Sometimes ebay has some good deals as well as folks on the GON & Florida Sportsman forum.


----------



## capt stan (Jun 27, 2008)

All good advise but man when it's in your blood...it's there and there is nothing like it!!

Boat.....

BREAK
OUT
ANOTHER
THOUSAND

Believe me...I know..But I don't care.. You only live once, our time is short Enjoy what you do as aften as you can. I do what I can within my means and don't get over extended and offshore boat is a serious COMMITMENT!!!. 
Folks that don't do what they enjoy because of worring about the dollar are gonna get surprized to find out they can't take it with them when they are gone and the times they could have went and enjoyed it are...over  Just my 2 cents.Enjoy life while you can!!!


----------



## Kevin Farr (Jun 27, 2008)

Pineyrooter said:


> What I did before I bought a boat and all the gear to begin offshore fishing was about once every two weeks I'd go in the bathroom, turn on the shower and begin poking $100's down the drain until it really hurt... By the time I bought the boat and all my gear, electronics, insurance, bait and gas it didnt hurt near as bad...


----------



## pbmang (Jun 27, 2008)

capt stan said:


> All good advise but man when it's in your blood...it's there and there is nothing like it!!
> 
> Boat.....
> 
> ...



Trust me, I know all about it   Got a new to me bass boat two years ago.  Since then I am on my 3rd lower unit, 2nd prop and 2nd trolling motor.  All of it broke from freak things, nothing I actually did to them 

Also, how far out do you need to go to get to some reefs off of Panama City?  I am 100% fine with simply catching small snapper and whatnot.  I'm not after anything massive, yet.  I just want to get my feet wet so to speak.


----------



## Redbow (Jun 27, 2008)

There is nothing like fishing offshore if one can afford it now! For me, that pleasure is long gone, but I did enjoy it once!

Good luck and be careful out there!


----------



## deadend (Jun 27, 2008)

pbmang said:


> Cool.  Senators is what I was thinking, what size(s) would you suggest?



A couple of 3/0 and 4/0 senators with 20 and 30 will do good with matching rods.  Maybe a 6/0 or two with 50 for heavier stuff.  Spinfisher 750's work well also for casting and light trolling.


----------



## seaweaver (Jun 27, 2008)

Not far. There are art.reefs  w/in sight of the condos
Old school still works fine and has been getting it done for ever in tackle,boats, methods.
The hills are full of folks that never go cuz they have been told to throw $$$.
Practical and common sense is your best tool and take baby steps.
A good float plan, and on board safety gear will save the day.
And redundancy in all nav. equipment.
My pal just bought a integrated Nav/sonar/fuel/engine system.
If the head fails he has Nothing.
"it's what they are doing to all boats"
yea, and if the coast guard thought so well of it they would hand out captain Lic. w/ every unit over $800.
His dad was the USCG Commander of the southern district....

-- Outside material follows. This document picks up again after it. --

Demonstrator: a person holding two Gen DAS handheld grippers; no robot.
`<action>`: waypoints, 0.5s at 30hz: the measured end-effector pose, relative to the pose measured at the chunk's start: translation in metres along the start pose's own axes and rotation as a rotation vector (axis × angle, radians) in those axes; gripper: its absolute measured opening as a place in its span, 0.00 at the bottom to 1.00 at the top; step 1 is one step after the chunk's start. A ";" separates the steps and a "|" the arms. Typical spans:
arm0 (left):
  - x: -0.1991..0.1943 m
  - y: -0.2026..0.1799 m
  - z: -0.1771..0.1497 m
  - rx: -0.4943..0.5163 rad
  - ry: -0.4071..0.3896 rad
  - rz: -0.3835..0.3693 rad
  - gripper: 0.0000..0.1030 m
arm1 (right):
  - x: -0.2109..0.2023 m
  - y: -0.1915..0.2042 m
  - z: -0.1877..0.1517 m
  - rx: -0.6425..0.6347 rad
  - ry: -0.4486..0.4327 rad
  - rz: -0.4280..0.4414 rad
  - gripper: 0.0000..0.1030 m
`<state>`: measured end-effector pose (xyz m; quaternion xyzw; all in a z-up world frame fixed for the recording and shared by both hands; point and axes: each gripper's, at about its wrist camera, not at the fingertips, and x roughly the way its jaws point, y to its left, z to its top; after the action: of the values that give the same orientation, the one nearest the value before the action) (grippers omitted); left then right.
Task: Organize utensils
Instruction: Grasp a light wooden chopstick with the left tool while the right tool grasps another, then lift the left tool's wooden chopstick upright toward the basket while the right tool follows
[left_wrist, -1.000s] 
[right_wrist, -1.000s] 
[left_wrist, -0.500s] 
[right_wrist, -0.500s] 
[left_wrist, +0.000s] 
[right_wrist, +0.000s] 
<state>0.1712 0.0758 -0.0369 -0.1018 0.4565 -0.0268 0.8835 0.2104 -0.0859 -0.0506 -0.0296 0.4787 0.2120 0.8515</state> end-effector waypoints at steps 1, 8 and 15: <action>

when all else fails a cheep am radio and a watch will bring you home.


----------



## Georgiagator (Jun 27, 2008)

just rember the rules keep changing check at the bait shope for any new rules  like the new dehooker and deflater and also heard that you can only use circle hooks now, will have to check on that


----------



## kingfish (Jun 27, 2008)

Other than rods and reels, here are some other things to consider that will keep you safe and put fish in the boat:

The best life vests money can buy.

 2 top of the line VHF radios, one mounted with matching antenna, and a top of the line hand held.

2 GPS units one mounted one hand held.

A top of the line depth recorder.

Learn how to throw a 6-8 or bigger foot cast net.

A good gaff and net.

Take a coil of single strand wire and teach your self how to twist a haywire.  When you think you have it down, take the hook/wire and put it on your truck bumber and pull it as hard as you can.  Watch the wraps and see what they do.  If they turn or unwind, keep working at it until they don't budge.

Learn how to crimp mono and cable.

Learn how to sharpen hooks, none of the big factory hooks come presharpened  

Learn how to tie the improved clinch not and the polmar (sp) knot.

Learn how to rig a single hook ballyhoo so it swims.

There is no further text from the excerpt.